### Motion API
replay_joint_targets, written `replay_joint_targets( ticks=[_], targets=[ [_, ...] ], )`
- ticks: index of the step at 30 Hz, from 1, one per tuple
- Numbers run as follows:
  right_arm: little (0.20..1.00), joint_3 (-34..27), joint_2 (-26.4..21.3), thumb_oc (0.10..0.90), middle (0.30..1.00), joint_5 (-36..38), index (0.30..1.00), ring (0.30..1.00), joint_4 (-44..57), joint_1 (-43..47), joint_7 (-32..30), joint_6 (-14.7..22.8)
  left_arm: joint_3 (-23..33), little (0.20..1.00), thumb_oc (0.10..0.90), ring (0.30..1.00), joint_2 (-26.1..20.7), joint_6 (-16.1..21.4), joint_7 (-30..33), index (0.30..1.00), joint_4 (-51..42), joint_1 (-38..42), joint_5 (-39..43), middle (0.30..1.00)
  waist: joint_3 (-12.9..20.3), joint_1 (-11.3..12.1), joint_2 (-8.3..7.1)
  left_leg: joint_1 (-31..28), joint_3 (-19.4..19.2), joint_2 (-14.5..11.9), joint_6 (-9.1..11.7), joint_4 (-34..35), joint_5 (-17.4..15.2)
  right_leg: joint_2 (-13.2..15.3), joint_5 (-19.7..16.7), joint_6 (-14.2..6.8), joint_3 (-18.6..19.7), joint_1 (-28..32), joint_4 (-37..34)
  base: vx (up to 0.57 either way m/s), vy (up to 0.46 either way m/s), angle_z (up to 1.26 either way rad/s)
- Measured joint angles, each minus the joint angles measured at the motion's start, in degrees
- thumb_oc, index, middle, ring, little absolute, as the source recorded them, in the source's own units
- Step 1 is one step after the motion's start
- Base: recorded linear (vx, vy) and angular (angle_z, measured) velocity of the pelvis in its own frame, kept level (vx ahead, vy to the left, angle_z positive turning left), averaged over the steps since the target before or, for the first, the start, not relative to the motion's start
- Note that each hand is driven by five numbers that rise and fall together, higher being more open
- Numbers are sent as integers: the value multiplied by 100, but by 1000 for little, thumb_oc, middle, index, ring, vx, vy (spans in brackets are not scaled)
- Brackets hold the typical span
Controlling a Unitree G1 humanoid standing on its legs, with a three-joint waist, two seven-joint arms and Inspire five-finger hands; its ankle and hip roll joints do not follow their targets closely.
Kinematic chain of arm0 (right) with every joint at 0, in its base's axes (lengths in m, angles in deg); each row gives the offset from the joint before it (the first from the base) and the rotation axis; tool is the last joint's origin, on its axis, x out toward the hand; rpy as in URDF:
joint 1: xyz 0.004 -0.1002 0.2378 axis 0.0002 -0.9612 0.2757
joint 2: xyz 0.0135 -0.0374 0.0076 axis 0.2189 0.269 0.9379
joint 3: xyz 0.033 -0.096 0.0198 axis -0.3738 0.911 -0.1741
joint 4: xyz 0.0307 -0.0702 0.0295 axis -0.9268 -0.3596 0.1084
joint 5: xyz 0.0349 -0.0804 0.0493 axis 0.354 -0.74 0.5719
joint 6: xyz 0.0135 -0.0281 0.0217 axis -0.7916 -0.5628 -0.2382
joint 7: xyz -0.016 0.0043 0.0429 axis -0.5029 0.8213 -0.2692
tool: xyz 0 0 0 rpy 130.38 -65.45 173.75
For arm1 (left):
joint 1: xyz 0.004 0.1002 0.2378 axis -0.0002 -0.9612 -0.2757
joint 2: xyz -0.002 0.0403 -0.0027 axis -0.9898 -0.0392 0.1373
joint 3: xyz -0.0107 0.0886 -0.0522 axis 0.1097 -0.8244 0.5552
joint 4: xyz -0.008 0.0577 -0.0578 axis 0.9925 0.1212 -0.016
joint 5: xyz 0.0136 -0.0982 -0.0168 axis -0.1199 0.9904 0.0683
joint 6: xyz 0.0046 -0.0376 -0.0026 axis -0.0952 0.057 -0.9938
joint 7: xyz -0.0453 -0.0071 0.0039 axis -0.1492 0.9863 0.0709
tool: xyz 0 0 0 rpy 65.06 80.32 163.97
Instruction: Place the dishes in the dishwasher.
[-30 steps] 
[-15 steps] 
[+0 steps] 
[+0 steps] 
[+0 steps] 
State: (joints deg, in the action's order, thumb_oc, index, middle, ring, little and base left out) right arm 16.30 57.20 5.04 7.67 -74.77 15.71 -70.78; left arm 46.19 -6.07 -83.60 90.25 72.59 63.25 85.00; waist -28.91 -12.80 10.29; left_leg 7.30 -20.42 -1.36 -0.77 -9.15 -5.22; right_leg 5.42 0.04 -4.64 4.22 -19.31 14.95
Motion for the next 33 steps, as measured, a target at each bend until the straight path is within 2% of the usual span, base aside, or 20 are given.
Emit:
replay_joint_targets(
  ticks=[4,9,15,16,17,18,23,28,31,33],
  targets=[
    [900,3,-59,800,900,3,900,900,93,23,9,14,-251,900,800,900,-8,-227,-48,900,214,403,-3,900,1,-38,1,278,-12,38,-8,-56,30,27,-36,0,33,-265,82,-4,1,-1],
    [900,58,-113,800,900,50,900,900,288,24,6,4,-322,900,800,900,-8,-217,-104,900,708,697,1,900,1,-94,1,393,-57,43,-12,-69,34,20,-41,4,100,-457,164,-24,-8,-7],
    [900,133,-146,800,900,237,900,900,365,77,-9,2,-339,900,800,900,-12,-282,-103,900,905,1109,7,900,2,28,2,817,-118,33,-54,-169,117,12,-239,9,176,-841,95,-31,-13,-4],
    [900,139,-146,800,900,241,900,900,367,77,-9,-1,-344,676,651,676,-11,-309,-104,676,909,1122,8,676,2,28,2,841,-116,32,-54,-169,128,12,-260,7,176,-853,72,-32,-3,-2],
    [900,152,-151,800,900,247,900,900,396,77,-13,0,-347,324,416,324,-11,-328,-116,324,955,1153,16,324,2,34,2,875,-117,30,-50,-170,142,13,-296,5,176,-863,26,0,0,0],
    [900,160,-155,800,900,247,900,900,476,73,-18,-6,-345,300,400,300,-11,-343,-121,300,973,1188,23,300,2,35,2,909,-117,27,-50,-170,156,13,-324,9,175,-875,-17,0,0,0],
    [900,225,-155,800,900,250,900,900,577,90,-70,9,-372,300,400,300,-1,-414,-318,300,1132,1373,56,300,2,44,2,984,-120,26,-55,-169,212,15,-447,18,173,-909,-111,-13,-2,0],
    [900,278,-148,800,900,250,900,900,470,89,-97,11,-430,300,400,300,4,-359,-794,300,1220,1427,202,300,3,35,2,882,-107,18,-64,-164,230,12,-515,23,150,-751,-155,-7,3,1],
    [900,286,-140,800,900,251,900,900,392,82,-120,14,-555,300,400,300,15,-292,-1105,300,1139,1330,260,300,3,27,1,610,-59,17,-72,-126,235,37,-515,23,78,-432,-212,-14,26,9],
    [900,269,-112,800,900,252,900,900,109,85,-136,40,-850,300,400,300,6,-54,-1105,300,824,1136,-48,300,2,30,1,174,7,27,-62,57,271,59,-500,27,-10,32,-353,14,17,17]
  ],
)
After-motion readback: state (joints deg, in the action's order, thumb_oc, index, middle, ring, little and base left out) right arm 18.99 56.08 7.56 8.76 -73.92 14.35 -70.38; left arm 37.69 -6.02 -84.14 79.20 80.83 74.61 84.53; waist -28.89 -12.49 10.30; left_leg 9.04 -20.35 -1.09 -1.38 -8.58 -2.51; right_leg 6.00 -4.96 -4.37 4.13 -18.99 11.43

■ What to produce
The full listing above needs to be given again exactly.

■ Task output
### Motion API
replay_joint_targets, written `replay_joint_targets( ticks=[_], targets=[ [_, ...] ], )`
- ticks: index of the step at 30 Hz, from 1, one per tuple
- Numbers run as follows:
  right_arm: little (0.20..1.00), joint_3 (-34..27), joint_2 (-26.4..21.3), thumb_oc (0.10..0.90), middle (0.30..1.00), joint_5 (-36..38), index (0.30..1.00), ring (0.30..1.00), joint_4 (-44..57), joint_1 (-43..47), joint_7 (-32..30), joint_6 (-14.7..22.8)
  left_arm: joint_3 (-23..33), little (0.20..1.00), thumb_oc (0.10..0.90), ring (0.30..1.00), joint_2 (-26.1..20.7), joint_6 (-16.1..21.4), joint_7 (-30..33), index (0.30..1.00), joint_4 (-51..42), joint_1 (-38..42), joint_5 (-39..43), middle (0.30..1.00)
  waist: joint_3 (-12.9..20.3), joint_1 (-11.3..12.1), joint_2 (-8.3..7.1)
  left_leg: joint_1 (-31..28), joint_3 (-19.4..19.2), joint_2 (-14.5..11.9), joint_6 (-9.1..11.7), joint_4 (-34..35), joint_5 (-17.4..15.2)
  right_leg: joint_2 (-13.2..15.3), joint_5 (-19.7..16.7), joint_6 (-14.2..6.8), joint_3 (-18.6..19.7), joint_1 (-28..32), joint_4 (-37..34)
  base: vx (up to 0.57 either way m/s), vy (up to 0.46 either way m/s), angle_z (up to 1.26 either way rad/s)
- Measured joint angles, each minus the joint angles measured at the motion's start, in degrees
- thumb_oc, index, middle, ring, little absolute, as the source recorded them, in the source's own units
- Step 1 is one step after the motion's start
- Base: recorded linear (vx, vy) and angular (angle_z, measured) velocity of the pelvis in its own frame, kept level (vx ahead, vy to the left, angle_z positive turning left), averaged over the steps since the target before or, for the first, the start, not relative to the motion's start
- Note that each hand is driven by five numbers that rise and fall together, higher being more open
- Numbers are sent as integers: the value multiplied by 100, but by 1000 for little, thumb_oc, middle, index, ring, vx, vy (spans in brackets are not scaled)
- Brackets hold the typical span
Controlling a Unitree G1 humanoid standing on its legs, with a three-joint waist, two seven-joint arms and Inspire five-finger hands; its ankle and hip roll joints do not follow their targets closely.
Kinematic chain of arm0 (right) with every joint at 0, in its base's axes (lengths in m, angles in deg); each row gives the offset from the joint before it (the first from the base) and the rotation axis; tool is the last joint's origin, on its axis, x out toward the hand; rpy as in URDF:
joint 1: xyz 0.004 -0.1002 0.2378 axis 0.0002 -0.9612 0.2757
joint 2: xyz 0.0135 -0.0374 0.0076 axis 0.2189 0.269 0.9379
joint 3: xyz 0.033 -0.096 0.0198 axis -0.3738 0.911 -0.1741
joint 4: xyz 0.0307 -0.0702 0.0295 axis -0.9268 -0.3596 0.1084
joint 5: xyz 0.0349 -0.0804 0.0493 axis 0.354 -0.74 0.5719
joint 6: xyz 0.0135 -0.0281 0.0217 axis -0.7916 -0.5628 -0.2382
joint 7: xyz -0.016 0.0043 0.0429 axis -0.5029 0.8213 -0.2692
tool: xyz 0 0 0 rpy 130.38 -65.45 173.75
For arm1 (left):
joint 1: xyz 0.004 0.1002 0.2378 axis -0.0002 -0.9612 -0.2757
joint 2: xyz -0.002 0.0403 -0.0027 axis -0.9898 -0.0392 0.1373
joint 3: xyz -0.0107 0.0886 -0.0522 axis 0.1097 -0.8244 0.5552
joint 4: xyz -0.008 0.0577 -0.0578 axis 0.9925 0.1212 -0.016
joint 5: xyz 0.0136 -0.0982 -0.0168 axis -0.1199 0.9904 0.0683
joint 6: xyz 0.0046 -0.0376 -0.0026 axis -0.0952 0.057 -0.9938
joint 7: xyz -0.0453 -0.0071 0.0039 axis -0.1492 0.9863 0.0709
tool: xyz 0 0 0 rpy 65.06 80.32 163.97
Instruction: Place the dishes in the dishwasher.
[-30 steps] 
[-15 steps] 
[+0 steps] 
[+0 steps] 
[+0 steps] 
State: (joints deg, in the action's order, thumb_oc, index, middle, ring, little and base left out) right arm 16.30 57.20 5.04 7.67 -74.77 15.71 -70.78; left arm 46.19 -6.07 -83.60 90.25 72.59 63.25 85.00; waist -28.91 -12.80 10.29; left_leg 7.30 -20.42 -1.36 -0.77 -9.15 -5.22; right_leg 5.42 0.04 -4.64 4.22 -19.31 14.95
Motion for the next 33 steps, as measured, a target at each bend until the straight path is within 2% of the usual span, base aside, or 20 are given.
Emit:
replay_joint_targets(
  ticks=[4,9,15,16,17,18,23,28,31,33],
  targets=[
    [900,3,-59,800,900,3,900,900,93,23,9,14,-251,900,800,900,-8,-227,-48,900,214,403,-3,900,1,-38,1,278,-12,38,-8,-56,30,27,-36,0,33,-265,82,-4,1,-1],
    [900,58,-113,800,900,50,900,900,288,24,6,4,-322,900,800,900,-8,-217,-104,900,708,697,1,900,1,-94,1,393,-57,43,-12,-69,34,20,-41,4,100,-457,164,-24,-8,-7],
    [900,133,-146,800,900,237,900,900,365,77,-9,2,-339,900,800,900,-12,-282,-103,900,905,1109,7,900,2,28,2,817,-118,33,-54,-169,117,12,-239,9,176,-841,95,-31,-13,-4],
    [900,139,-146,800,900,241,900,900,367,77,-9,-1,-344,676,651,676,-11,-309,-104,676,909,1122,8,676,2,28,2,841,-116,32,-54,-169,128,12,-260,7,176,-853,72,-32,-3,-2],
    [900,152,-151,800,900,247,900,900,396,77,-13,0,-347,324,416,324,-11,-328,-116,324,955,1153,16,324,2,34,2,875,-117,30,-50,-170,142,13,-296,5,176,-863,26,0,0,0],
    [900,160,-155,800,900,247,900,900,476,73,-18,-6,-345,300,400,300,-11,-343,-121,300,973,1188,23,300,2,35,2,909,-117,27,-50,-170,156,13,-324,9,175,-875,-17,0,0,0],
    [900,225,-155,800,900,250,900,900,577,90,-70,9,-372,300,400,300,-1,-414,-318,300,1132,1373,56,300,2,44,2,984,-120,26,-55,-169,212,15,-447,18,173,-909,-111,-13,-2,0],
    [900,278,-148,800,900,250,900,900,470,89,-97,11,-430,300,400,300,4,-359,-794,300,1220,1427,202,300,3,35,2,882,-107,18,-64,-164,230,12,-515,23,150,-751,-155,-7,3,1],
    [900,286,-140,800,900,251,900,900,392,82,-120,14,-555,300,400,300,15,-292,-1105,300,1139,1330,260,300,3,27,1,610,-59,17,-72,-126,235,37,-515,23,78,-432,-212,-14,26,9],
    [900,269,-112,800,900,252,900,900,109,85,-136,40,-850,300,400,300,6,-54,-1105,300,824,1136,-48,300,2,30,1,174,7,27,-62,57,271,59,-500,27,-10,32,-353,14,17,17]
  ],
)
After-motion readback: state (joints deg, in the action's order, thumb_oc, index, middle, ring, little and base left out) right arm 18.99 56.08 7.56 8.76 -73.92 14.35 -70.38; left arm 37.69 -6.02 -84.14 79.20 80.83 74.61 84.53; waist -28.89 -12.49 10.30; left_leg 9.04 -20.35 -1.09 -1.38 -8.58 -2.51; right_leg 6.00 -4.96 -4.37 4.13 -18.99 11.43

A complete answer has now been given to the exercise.